THE NEW YORK TIMES REVIEW - SOLO SHOW BY ASHWINI RAMASWAMY

Review: Ashwini Ramaswamy Goes Solo at the Drive East Festival
Gia Kourlas, The New York Times
August 12, 2015
Original Article

Dancers are like anyone else: Sometimes they get the urge to leave the nest. Ashwini Ramaswamy, a soloist with the much-admired Ragamala Dance Company, struck out on her own on Tuesday night at Drive East, the excellent festival of Indian music and dance playing through Sunday at the Ellen Stewart Theater at La MaMa. 

Ragamala, based in Minneapolis, is led by the artistic directors Ranee and Aparna Ramaswamy and specializes in the classical style of Bharatanatyam. (Ranee is Ashwini Ramaswamy’s mother; Aparna is her sister.) For this performance, Ms.

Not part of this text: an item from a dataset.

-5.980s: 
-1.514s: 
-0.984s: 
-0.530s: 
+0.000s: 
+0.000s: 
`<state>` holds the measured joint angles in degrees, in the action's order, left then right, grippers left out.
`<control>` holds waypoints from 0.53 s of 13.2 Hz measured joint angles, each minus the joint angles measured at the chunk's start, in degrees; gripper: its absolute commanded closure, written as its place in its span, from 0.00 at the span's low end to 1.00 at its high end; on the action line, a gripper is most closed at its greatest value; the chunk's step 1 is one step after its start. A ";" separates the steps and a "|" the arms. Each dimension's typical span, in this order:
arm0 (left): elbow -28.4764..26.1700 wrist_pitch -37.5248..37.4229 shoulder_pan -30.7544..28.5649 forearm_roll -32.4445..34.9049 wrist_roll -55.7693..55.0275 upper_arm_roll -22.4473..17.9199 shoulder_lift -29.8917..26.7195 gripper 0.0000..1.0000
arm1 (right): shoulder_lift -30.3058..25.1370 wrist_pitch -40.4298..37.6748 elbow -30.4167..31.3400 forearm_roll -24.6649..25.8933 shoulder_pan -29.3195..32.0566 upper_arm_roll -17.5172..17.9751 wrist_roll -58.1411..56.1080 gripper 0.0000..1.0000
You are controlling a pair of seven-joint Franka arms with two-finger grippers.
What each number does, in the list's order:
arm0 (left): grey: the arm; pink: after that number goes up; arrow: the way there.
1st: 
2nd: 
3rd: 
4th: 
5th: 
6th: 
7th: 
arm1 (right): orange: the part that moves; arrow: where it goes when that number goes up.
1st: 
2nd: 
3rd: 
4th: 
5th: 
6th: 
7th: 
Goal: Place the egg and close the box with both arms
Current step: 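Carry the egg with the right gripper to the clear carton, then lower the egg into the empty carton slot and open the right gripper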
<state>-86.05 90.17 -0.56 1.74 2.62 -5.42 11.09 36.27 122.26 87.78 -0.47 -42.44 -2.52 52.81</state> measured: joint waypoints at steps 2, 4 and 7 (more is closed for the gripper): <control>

Ramaswamy opened with “Shankara Sri Giri,” a dance honoring the Shiva Nataraja, the creator and destroyer of the universe, as choreographed by Alarmél Valli. This solo of sacred movement wove together, both fearfully and joyfully, the human and the divine as expressed through the body of Ms. Ramaswamy. 

Despite her gleaming beauty, Ms. Ramaswamy presents herself with a forthright simplicity, imbuing her refined, sculptural muscularity with a tranquillity that contrasts with the springy exuberance of her feet. Whether emphasizing thrusting heels or balancing in a sacred pose with one leg raised and bent forward, she neither rushes nor remains frozen: Within each articulation is the sense that there is breath — or a continual flow of energy — coursing through her limbs. 

In “Varnam,” the dancer longs to be united with Lord Vishnu. Before this exploration of love got underway, Ranee Ramaswamy, the work’s choreographer as well as a player in the four-member orchestra, explained that it was “a metaphor for the ecstasy that one feels for the divine.”

A half-smile brought an impish candor to Ashwini Ramaswamy’s face and dancing eyes, while her light jumps and tilting torso pulled her from one diagonal to the other. She had been heroic before; now she exuded the darting ebullience of a butterfly. 

As she pined for Vishnu, opening her fingers like blossoms, Ms. Ramaswamy embodied a youthful restlessness that took on even more speed and valor in the finale, “Thillana,” choreographedby Ms. Valli.

But the all-woman orchestra also gave this program luster. Along with Ranee Ramaswamy on nattuvangam, or cymbals, the musical accompaniment included the lush singing of Roopa Mahadevan and robust violin playing by Anjna Swaminathan. Rajna Swaminathan, her sister , on mridangam, kept the beat. In classical Indian dance, such girl power is a rare and welcome sight.